The economy is likely to begin this year in the same fashion that it ended the last one--in a mild recession. The combination of lower inflation and reduced borrowing demands will allow long-term interest rates to decline. In addition, with the economy contracting, the Federal Reserve should continue easing monetary policy, pushing short-term rates down. The decline in rates will be constrained, however, for several reasons.
First, high real interest rates abroad and the continuing need for foreign financing of our budget deficit will keep domestic interest rates from falling quickly or far.
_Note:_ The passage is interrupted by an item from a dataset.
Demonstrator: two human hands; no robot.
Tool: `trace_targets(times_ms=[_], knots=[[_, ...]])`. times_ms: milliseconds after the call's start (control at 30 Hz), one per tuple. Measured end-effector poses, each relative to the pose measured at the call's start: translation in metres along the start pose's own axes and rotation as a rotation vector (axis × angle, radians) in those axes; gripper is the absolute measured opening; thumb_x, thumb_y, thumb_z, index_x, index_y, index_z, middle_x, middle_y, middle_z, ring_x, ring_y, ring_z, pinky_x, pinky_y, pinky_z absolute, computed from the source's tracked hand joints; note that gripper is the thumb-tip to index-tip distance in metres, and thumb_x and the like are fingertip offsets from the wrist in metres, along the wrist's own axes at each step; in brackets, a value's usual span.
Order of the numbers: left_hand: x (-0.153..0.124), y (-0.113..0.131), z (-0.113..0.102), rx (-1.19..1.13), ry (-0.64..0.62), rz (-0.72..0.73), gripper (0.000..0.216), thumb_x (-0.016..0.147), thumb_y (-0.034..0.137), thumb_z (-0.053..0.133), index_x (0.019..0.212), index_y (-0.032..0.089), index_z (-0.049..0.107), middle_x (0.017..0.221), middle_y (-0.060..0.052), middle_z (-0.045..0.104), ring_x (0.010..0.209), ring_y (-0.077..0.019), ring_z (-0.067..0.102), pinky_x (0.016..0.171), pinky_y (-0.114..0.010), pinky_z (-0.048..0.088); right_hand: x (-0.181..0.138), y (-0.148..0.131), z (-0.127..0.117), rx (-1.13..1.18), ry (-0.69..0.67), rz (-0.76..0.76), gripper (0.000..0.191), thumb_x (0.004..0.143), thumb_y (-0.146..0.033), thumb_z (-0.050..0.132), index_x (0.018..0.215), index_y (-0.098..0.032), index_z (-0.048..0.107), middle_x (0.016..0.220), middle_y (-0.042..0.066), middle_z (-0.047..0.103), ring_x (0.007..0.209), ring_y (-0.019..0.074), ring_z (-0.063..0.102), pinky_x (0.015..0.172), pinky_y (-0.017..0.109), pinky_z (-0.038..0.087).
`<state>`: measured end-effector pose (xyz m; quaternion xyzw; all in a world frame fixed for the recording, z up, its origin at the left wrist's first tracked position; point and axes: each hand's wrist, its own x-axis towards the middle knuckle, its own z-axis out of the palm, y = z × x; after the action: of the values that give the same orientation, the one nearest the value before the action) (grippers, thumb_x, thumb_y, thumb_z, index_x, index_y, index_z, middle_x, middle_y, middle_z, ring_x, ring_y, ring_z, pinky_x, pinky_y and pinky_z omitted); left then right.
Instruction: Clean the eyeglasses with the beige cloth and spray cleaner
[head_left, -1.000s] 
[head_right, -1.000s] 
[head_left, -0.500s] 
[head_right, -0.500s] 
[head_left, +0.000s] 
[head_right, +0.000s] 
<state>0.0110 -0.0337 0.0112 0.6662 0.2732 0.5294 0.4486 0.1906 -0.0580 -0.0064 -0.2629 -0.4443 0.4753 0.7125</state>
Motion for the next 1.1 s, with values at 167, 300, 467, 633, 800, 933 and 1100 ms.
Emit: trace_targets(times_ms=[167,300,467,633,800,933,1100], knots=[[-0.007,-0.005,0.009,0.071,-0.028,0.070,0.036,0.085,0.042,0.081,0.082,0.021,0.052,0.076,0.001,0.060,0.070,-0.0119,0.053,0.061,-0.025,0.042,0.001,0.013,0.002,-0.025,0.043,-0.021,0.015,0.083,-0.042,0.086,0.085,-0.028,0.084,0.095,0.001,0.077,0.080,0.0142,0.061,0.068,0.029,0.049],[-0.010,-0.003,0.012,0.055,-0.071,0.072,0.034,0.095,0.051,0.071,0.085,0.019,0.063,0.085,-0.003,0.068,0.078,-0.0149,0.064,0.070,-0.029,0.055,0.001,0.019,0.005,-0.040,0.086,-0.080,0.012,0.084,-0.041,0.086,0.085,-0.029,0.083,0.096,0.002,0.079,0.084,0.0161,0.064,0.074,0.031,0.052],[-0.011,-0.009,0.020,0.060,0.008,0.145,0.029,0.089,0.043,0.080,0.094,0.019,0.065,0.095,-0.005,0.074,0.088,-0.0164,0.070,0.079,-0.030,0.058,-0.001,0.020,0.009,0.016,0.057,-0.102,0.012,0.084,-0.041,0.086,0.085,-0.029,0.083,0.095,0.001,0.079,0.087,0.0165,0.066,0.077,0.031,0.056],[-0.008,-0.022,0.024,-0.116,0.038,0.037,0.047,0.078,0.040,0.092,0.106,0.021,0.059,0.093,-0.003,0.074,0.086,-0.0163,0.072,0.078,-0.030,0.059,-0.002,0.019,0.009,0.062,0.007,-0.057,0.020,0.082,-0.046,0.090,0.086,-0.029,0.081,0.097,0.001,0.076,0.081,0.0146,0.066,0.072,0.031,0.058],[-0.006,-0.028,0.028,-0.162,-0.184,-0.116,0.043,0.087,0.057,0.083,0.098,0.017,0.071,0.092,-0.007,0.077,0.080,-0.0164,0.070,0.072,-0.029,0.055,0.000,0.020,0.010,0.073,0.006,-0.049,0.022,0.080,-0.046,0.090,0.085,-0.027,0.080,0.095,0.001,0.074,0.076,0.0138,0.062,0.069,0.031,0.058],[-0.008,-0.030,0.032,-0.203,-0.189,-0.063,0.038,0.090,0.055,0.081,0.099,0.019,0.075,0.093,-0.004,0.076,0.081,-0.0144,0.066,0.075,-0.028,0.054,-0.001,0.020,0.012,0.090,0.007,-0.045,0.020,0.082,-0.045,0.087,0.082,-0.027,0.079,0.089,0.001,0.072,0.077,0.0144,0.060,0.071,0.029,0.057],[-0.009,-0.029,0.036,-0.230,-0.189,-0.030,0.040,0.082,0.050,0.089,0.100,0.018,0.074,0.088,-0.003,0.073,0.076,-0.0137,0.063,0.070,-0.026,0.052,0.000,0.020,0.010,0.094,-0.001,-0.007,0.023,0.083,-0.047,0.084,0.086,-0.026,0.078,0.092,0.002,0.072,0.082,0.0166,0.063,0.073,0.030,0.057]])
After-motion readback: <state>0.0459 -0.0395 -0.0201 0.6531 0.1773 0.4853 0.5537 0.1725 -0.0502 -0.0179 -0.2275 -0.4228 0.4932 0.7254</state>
Second, despite lower overall inflation in the first half of 1991, a mild recession is not likely to create enough slack in the economy to bring the "core" rate of inflation down appreciably--and that will help to prop up long-term rates and keep the Fed from easing dramatically. Finally, unless the economy is weaker than we expect, the Fed will probably not ease aggressively for fear that the dollar would drop precipitously. The weak economy should allow rates to fall through mid-year, with long-term rates declining by about 50 basis points from late-1990 levels--putting 30-year fixed-rate mortgages around 9.50 percent--and short-term rates dropping by a bit more.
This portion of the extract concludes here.